*Materials provided*

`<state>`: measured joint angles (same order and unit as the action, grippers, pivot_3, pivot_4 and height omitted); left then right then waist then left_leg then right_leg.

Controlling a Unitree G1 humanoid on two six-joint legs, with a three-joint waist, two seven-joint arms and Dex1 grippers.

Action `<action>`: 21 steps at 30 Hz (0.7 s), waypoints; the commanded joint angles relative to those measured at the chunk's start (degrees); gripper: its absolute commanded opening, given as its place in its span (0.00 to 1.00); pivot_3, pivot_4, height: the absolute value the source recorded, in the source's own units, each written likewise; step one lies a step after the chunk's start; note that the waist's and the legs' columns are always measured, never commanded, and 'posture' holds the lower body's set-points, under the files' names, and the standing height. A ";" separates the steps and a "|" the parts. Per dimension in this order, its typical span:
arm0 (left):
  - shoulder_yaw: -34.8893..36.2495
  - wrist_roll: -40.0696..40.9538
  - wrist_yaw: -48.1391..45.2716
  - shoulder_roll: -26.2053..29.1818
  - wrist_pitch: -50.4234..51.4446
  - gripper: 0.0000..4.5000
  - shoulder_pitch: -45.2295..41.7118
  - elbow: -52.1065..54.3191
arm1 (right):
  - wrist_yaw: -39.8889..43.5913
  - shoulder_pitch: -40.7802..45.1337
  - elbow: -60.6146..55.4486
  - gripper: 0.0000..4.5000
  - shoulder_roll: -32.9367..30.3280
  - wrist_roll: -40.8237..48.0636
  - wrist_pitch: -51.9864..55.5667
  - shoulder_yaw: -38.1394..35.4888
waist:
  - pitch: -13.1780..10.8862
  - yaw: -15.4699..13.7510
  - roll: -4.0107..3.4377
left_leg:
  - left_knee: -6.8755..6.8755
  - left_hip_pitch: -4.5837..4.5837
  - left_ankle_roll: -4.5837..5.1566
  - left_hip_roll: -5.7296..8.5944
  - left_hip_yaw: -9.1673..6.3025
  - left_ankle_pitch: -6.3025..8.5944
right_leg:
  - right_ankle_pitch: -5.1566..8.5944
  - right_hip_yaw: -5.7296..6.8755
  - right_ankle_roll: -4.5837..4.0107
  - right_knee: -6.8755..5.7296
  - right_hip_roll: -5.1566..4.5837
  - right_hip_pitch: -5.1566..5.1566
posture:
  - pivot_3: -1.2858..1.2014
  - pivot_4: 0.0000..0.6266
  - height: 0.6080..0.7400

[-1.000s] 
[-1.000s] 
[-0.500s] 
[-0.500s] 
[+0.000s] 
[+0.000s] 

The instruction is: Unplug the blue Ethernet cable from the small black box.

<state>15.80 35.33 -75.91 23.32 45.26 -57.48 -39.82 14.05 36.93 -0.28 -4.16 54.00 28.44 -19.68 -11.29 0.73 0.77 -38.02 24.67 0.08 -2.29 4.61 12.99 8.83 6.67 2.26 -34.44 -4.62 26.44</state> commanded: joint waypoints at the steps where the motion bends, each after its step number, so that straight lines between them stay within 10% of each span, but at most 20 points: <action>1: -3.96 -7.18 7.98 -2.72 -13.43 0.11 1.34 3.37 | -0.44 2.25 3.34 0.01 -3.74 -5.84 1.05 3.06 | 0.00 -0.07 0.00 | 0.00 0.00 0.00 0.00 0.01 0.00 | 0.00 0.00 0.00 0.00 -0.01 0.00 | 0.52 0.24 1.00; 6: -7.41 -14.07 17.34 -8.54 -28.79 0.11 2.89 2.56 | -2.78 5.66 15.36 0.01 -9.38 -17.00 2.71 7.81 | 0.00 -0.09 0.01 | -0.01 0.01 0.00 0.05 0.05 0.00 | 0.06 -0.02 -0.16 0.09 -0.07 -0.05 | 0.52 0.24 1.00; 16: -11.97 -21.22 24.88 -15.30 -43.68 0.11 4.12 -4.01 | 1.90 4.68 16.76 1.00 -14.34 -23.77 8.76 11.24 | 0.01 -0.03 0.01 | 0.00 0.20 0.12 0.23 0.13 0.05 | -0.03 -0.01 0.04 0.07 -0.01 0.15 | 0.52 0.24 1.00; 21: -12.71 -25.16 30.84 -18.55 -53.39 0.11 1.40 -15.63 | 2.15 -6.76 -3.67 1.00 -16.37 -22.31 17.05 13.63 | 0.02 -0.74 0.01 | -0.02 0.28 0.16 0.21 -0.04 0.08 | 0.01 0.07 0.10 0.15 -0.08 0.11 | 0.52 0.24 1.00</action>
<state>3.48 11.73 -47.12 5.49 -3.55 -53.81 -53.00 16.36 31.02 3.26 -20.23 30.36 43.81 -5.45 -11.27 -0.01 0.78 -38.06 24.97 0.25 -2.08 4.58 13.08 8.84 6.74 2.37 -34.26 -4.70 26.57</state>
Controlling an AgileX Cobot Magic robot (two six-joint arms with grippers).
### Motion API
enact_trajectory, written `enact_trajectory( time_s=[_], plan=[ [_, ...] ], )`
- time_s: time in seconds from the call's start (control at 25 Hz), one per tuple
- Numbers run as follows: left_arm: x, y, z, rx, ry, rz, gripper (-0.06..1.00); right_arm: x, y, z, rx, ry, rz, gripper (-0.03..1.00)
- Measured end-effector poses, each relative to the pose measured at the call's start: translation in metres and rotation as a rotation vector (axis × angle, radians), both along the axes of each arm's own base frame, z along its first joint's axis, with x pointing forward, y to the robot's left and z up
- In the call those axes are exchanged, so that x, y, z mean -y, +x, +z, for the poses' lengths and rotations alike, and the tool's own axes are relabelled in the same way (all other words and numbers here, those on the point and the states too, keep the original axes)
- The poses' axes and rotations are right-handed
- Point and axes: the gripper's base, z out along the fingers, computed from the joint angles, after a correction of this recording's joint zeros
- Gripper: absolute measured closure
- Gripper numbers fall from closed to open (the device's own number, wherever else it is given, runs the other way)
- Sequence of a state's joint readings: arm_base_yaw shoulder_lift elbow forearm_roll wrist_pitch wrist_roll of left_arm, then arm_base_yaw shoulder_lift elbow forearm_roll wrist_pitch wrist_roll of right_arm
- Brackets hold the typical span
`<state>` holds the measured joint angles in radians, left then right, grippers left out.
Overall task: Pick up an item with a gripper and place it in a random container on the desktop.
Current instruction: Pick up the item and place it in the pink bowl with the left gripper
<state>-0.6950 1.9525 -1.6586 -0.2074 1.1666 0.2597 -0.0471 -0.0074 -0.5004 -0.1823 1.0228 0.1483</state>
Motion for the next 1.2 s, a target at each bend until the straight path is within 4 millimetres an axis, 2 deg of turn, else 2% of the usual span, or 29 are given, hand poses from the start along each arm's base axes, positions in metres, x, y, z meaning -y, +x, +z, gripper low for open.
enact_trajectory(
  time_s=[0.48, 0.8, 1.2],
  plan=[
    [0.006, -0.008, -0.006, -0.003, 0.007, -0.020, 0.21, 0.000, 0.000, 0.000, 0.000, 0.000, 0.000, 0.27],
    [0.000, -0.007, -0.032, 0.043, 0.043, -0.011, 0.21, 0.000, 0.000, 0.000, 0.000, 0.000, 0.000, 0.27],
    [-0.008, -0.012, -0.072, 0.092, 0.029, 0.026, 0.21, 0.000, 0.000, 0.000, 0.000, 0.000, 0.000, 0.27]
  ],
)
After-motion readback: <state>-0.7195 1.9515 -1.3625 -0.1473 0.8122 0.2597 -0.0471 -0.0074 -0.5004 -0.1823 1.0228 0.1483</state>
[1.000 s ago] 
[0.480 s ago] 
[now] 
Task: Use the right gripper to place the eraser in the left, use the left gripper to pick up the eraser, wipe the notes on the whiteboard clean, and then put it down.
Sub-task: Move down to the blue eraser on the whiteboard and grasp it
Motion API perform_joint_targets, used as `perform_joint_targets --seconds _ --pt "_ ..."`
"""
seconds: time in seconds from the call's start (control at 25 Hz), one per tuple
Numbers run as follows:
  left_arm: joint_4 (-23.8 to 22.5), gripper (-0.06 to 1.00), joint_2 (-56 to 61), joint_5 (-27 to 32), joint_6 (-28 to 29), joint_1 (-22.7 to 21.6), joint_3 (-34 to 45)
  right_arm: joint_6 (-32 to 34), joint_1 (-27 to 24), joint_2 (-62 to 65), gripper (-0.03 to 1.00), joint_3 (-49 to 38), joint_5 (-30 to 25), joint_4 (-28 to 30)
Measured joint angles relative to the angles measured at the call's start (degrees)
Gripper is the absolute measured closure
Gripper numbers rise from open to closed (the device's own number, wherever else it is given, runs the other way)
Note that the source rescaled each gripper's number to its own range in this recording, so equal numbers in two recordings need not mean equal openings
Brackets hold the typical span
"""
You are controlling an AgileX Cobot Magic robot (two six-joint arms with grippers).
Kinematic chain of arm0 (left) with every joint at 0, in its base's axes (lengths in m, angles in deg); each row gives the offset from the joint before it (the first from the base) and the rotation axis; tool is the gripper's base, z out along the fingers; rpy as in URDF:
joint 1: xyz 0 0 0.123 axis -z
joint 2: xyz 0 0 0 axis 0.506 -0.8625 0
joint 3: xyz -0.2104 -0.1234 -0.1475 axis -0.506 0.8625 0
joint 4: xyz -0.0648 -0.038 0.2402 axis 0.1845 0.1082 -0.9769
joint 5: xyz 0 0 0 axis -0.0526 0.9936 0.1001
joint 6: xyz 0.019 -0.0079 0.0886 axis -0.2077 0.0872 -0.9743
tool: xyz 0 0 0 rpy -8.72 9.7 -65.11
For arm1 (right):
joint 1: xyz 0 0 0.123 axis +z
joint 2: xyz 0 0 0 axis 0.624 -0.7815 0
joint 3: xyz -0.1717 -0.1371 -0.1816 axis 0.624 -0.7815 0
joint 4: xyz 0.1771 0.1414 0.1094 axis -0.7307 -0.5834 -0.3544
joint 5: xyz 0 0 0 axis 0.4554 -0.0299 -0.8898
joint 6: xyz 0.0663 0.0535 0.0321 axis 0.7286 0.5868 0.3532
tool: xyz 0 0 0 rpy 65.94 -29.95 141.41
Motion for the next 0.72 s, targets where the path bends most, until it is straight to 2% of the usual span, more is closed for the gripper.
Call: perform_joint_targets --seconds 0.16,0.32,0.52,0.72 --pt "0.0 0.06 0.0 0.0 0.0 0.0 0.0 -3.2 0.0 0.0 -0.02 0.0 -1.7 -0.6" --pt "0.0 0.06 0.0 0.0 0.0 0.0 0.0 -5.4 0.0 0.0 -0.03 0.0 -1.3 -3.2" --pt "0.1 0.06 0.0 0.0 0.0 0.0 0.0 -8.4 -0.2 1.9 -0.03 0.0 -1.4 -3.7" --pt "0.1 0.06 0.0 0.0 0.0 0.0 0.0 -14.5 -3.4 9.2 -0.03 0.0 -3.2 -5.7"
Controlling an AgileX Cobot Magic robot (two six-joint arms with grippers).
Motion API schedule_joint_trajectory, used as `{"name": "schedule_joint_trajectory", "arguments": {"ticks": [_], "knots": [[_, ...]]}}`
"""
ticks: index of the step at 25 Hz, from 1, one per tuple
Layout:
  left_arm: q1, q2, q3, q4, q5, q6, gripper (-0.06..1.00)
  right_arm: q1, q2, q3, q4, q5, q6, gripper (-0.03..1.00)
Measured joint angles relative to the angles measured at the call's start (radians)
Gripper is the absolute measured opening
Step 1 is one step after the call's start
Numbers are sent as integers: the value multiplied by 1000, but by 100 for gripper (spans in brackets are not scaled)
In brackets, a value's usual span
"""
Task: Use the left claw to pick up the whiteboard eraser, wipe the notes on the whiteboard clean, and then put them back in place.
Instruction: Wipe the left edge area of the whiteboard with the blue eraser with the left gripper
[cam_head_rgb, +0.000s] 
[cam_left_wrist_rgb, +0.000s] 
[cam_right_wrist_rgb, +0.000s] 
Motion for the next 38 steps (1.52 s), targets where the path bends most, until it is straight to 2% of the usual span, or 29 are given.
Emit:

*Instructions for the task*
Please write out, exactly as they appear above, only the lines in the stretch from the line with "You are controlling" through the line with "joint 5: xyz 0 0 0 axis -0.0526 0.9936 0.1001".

*Answer to this problem*
You are controlling an AgileX Cobot Magic robot (two six-joint arms with grippers).
Kinematic chain of arm0 (left) with every joint at 0, in its base's axes (lengths in m, angles in deg); each row gives the offset from the joint before it (the first from the base) and the rotation axis; tool is the gripper's base, z out along the fingers; rpy as in URDF:
joint 1: xyz 0 0 0.123 axis -z
joint 2: xyz 0 0 0 axis 0.506 -0.8625 0
joint 3: xyz -0.2104 -0.1234 -0.1475 axis -0.506 0.8625 0
joint 4: xyz -0.0648 -0.038 0.2402 axis 0.1845 0.1082 -0.9769
joint 5: xyz 0 0 0 axis -0.0526 0.9936 0.1001

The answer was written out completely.